Stored entries
-----

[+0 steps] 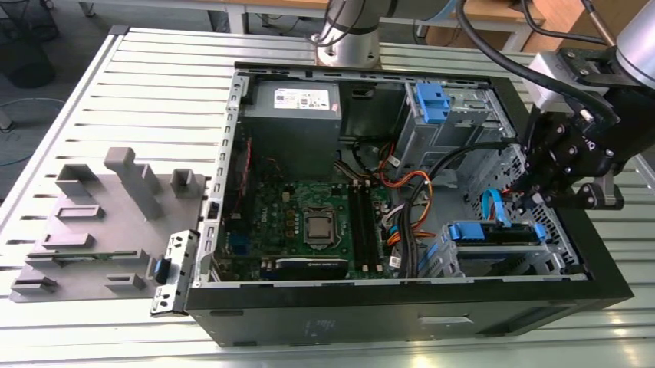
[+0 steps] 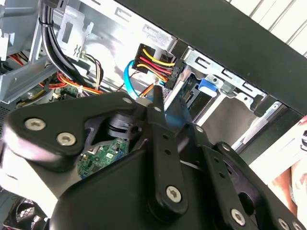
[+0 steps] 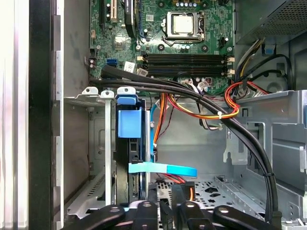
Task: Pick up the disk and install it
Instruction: 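Insert the second disk wire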
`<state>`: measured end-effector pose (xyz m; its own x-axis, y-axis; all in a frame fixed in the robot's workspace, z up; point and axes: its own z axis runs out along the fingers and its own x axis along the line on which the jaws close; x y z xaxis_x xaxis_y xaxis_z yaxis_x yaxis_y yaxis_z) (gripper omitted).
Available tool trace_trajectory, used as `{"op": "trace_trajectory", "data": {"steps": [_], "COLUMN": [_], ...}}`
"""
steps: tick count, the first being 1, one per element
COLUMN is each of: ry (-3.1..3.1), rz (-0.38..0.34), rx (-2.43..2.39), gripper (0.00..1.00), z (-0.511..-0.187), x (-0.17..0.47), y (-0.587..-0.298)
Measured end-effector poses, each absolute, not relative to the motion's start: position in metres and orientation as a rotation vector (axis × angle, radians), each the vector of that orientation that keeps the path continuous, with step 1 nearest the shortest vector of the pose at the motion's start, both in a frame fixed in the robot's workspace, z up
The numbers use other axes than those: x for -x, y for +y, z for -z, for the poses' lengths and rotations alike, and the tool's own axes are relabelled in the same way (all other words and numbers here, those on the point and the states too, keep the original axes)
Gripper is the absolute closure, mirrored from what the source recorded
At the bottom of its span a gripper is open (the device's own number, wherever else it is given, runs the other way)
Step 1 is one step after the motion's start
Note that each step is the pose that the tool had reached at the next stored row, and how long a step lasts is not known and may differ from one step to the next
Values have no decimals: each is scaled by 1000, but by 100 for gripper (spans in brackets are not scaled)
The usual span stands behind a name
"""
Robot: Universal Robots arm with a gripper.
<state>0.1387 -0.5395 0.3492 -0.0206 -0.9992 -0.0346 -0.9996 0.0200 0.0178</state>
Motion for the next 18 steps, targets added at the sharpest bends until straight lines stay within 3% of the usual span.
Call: {"op": "trace_trajectory", "data": {"steps": [1,3,4,18], "ry": [2235,2235,2235,2237], "rz": [-58,-58,-58,-55], "rx": [2190,2190,2190,2192], "gripper": [70,70,64,64], "z": [-349,-349,-349,-347], "x": [-139,-139,-139,-157], "y": [-540,-539,-539,-539]}}
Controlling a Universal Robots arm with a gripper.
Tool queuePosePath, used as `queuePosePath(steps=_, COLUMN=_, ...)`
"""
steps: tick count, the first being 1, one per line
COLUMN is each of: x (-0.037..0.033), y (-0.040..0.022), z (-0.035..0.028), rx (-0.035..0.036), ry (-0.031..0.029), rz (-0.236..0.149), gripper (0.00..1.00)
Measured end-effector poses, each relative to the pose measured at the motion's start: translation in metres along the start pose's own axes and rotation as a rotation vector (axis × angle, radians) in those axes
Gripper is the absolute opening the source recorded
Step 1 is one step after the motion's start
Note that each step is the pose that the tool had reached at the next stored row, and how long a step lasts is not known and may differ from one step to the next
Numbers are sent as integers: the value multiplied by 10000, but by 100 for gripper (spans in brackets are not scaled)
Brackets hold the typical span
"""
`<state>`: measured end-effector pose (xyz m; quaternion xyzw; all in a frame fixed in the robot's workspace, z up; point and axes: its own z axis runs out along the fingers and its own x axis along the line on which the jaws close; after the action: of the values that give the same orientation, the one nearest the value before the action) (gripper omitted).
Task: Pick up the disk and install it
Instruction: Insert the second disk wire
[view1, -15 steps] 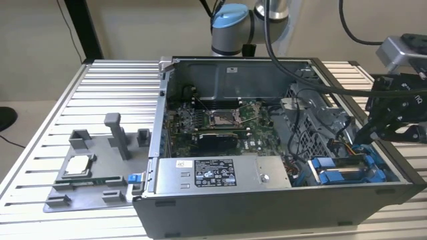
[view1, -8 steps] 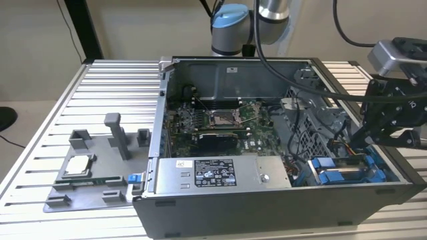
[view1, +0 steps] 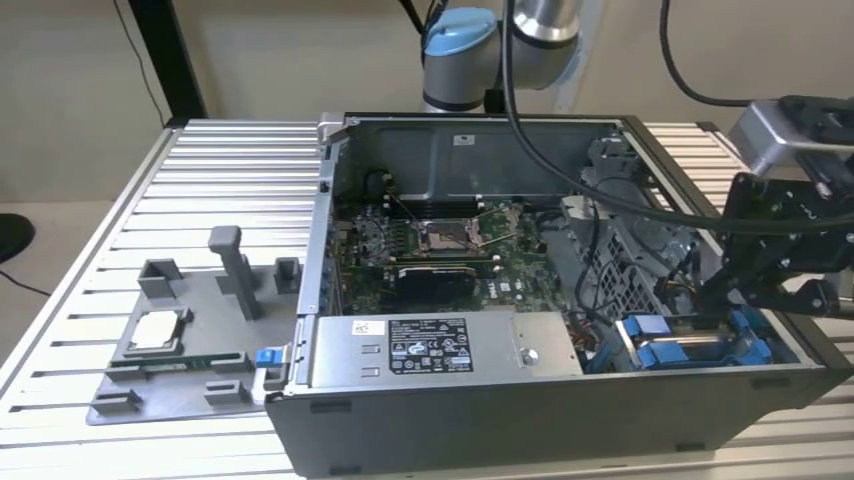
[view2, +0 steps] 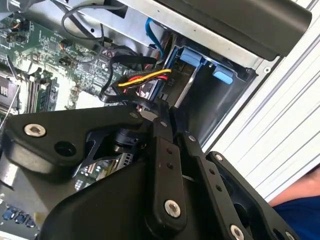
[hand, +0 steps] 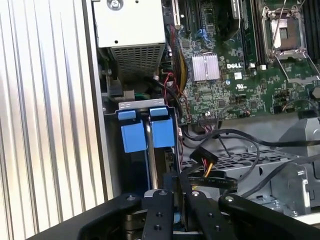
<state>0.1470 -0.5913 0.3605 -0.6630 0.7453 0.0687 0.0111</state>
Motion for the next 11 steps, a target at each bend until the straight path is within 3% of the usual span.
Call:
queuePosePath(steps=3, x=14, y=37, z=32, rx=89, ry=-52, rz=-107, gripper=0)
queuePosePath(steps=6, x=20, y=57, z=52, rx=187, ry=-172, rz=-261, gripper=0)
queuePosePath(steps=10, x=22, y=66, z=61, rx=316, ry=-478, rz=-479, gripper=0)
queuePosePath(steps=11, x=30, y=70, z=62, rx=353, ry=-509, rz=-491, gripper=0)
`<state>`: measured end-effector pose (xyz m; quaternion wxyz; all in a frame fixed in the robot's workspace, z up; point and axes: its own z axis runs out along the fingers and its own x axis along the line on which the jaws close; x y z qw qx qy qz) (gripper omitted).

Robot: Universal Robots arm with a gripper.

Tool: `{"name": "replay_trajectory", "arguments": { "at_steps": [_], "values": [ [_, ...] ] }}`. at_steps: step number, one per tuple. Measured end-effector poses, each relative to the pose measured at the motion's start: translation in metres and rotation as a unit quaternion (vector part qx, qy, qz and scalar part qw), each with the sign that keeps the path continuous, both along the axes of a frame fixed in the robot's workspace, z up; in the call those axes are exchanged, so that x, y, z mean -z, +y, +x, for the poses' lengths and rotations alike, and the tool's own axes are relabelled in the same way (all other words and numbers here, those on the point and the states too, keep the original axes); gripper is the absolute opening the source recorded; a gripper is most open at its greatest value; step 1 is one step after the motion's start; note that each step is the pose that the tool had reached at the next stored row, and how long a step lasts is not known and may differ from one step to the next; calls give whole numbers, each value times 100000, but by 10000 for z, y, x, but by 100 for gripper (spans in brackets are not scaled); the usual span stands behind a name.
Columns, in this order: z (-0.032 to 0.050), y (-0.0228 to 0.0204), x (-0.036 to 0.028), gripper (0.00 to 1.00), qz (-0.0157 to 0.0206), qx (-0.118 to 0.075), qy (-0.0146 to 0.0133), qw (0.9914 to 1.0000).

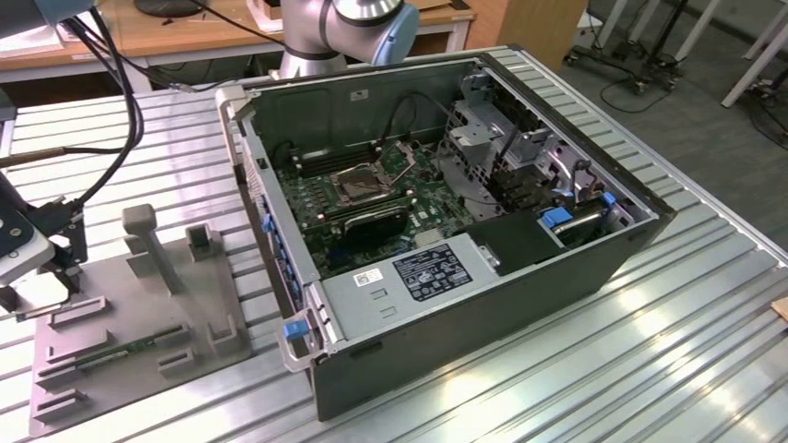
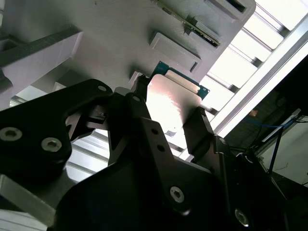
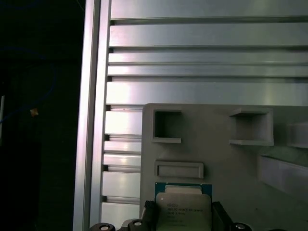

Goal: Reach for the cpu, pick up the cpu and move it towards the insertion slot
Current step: 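Pick up the cpu and move it towards the insertion slot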

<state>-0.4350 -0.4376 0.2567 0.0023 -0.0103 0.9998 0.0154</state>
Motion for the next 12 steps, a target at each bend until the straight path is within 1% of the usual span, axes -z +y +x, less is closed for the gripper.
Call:
{"name": "replay_trajectory", "arguments": {
  "at_steps": [3, 12],
  "values": [
    [0, 0, -4, 54, -5, -2, 9, 100000],
    [0, 0, -65, 54, 0, 1, 0, 100000]
  ]
}}
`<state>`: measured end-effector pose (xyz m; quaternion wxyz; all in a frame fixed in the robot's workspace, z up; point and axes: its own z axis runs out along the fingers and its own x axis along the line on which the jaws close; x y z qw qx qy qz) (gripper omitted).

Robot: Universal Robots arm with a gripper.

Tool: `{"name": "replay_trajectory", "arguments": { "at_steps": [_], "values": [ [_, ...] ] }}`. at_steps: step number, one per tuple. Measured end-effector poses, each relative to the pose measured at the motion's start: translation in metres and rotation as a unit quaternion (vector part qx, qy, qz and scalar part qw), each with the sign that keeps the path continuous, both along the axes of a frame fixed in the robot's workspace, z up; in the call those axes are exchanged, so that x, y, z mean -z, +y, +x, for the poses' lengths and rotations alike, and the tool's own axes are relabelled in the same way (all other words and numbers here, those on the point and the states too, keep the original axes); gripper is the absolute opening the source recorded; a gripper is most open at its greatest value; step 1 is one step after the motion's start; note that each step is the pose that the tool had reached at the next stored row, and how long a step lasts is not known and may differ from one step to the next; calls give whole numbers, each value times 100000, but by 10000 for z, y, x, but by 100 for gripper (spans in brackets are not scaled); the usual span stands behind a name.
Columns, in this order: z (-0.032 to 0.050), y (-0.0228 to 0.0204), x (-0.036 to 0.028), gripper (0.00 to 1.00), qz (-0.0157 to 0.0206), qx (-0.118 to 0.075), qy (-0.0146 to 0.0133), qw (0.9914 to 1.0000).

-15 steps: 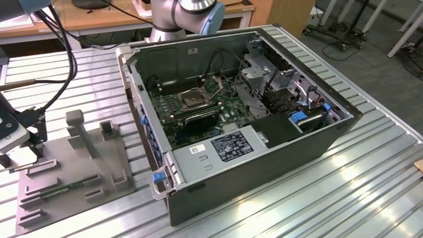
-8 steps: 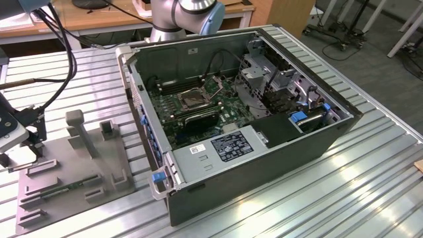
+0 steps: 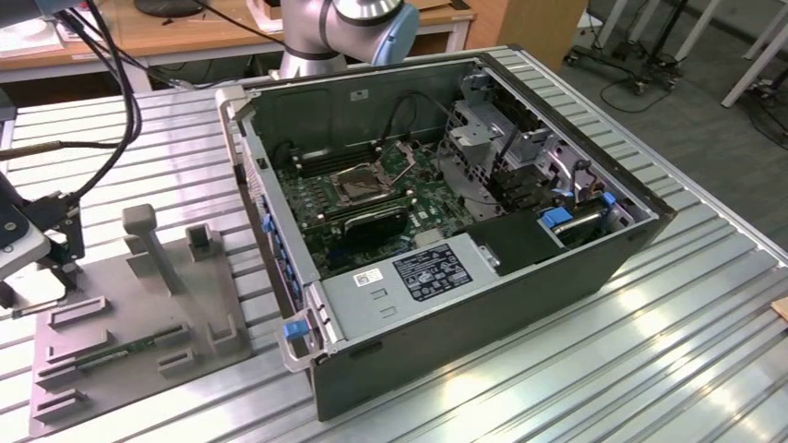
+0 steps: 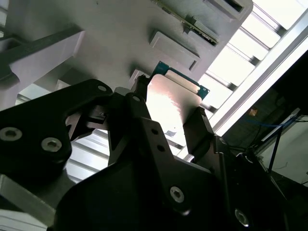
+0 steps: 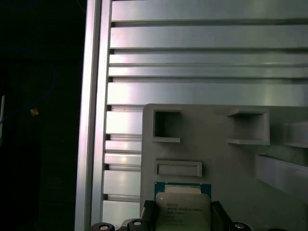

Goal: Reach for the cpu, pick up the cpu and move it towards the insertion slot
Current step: 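Pick up the cpu and move it towards the insertion slot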

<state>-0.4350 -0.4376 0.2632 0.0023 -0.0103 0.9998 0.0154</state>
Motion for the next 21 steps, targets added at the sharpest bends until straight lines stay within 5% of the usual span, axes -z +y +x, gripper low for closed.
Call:
{"name": "replay_trajectory", "arguments": {
  "at_steps": [12, 21],
  "values": [
    [0, 0, -141, 54, 12, 0, -1, 100000],
    [0, 0, -187, 54, 14, -2, -1, 100000]
  ]
}}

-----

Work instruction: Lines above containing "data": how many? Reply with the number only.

Result: 2